Trois listes recoupées
Menée entre autres par des chercheurs de la London School of Hygiene and Tropical Medicine et de l’université de Yale, aux Etats-Unis, l’étude du Lancet s’est penchée sur les morts directes causées par des «lésions traumatiques». Les auteurs ont employé une méthode statistique appelée «capture-recapture», qui a déjà été utilisée pour estimer le nombre de morts dans d’autres conflits dans le monde, et qui s’appuie sur trois listes : celle fournie par le ministère de la Santé, qui comprend les corps identifiés dans les hôpitaux ou les morgues ; une autre issue d’une enquête en ligne lancée par le même ministère, dans laquelle les Palestiniens ont signalé le décès de leurs proches ; et une dernière établie à partir de notices nécrologiques publiées sur des réseaux sociaux comme X, Instagram, Facebook et WhatsApp, lorsque l’identité du défunt a pu être vérifiée. Les chercheurs ont ensuite examiné les listes à la recherche de doublons. «Nous avons cherché les chevauchements entre les trois listes […] afin d’obtenir une estimation totale de la population tuée», a précisé auprès de l’AFP Zeina Jamaluddine, épidémiologiste à la London School of Hygiene and Tropical Medicine.

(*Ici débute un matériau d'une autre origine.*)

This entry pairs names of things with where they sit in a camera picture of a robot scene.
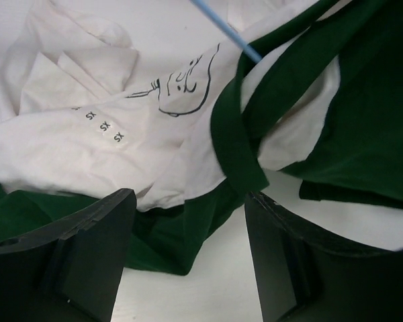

Seuls les personnes «dont le décès avait été confirmé par leurs proches ou par les morgues et les hôpitaux» ont été comptabilisées. Ce bilan n’inclut donc pas les milliers de disparus que l’on pense enterrés sous les décombres – près de 10 000 habitants, selon l’agence humanitaire des Nations unies OCHA – et pas davantage les morts indirectes, dues au manque de soins ou de nourriture du fait du drame humanitaire qui a frappé l’enclave en même temps que les bombes : la faim, les maladies, les déplacements de population. Ou encore l’impossibilité de prendre en charge des patients du fait de l’effondrement du système de santé – l’hôpital Kamal-Adwan, le dernier encore en activité dans la bande de Gaza, a été mis hors service fin décembre par un raid de l’armée israélienne, qui a arrêté son personnel et son directeur, le docteur Hossam Abou Safiya. Ce qui veut dire que même revu à la hausse par le Lancet, le bilan humain est probablement encore sous-estimé.
«Bonne estimation»
Les auteurs de l’étude ont appelé à la prudence en expliquant que les listes publiées par les hôpitaux n’indiquent pas toujours la cause du décès, de sorte qu’il est possible que des personnes souffrant de problèmes de santé non traumatiques, tels qu’une crise cardiaque, aient été incluses, ce qui pourrait conduire à une surestimation. Malgré cela, Patrick Ball, un statisticien du Human Rights Data Analysis Group, basé aux Etats-Unis, qui n’a pas participé à l’étude du Lancet, mais qui a utilisé la méthode statistique de capture-recapture pour estimer le nombre de morts lors de conflits au Guatemala, au Kosovo, au Pérou et en Colombie, a assuré à l’AFP que cette technique éprouvée avait fait ses preuves de longue date et qualifié l’étude du Lancet de «bonne estimation». Kevin McConway, professeur de statistiques appliquées à l’Open University britannique, a précisé à l’AFP qu’il y avait «inévitablement beaucoup d’incertitude» lorsqu’on fait une estimation à partir de données incomplètes. Il a toutefois jugé «admirable» que les chercheurs aient utilisé trois méthodes d’analyse statistique pour vérifier leurs estimations. «Dans l’ensemble, je trouve ces estimations raisonnablement convaincantes», a-t-il dit.
Le dernier bilan publié jeudi par le ministère de la Santé de l’enclave, faisait état de 46 006 morts au cours des quinze mois de guerre, principalement dans des bombardements israéliens.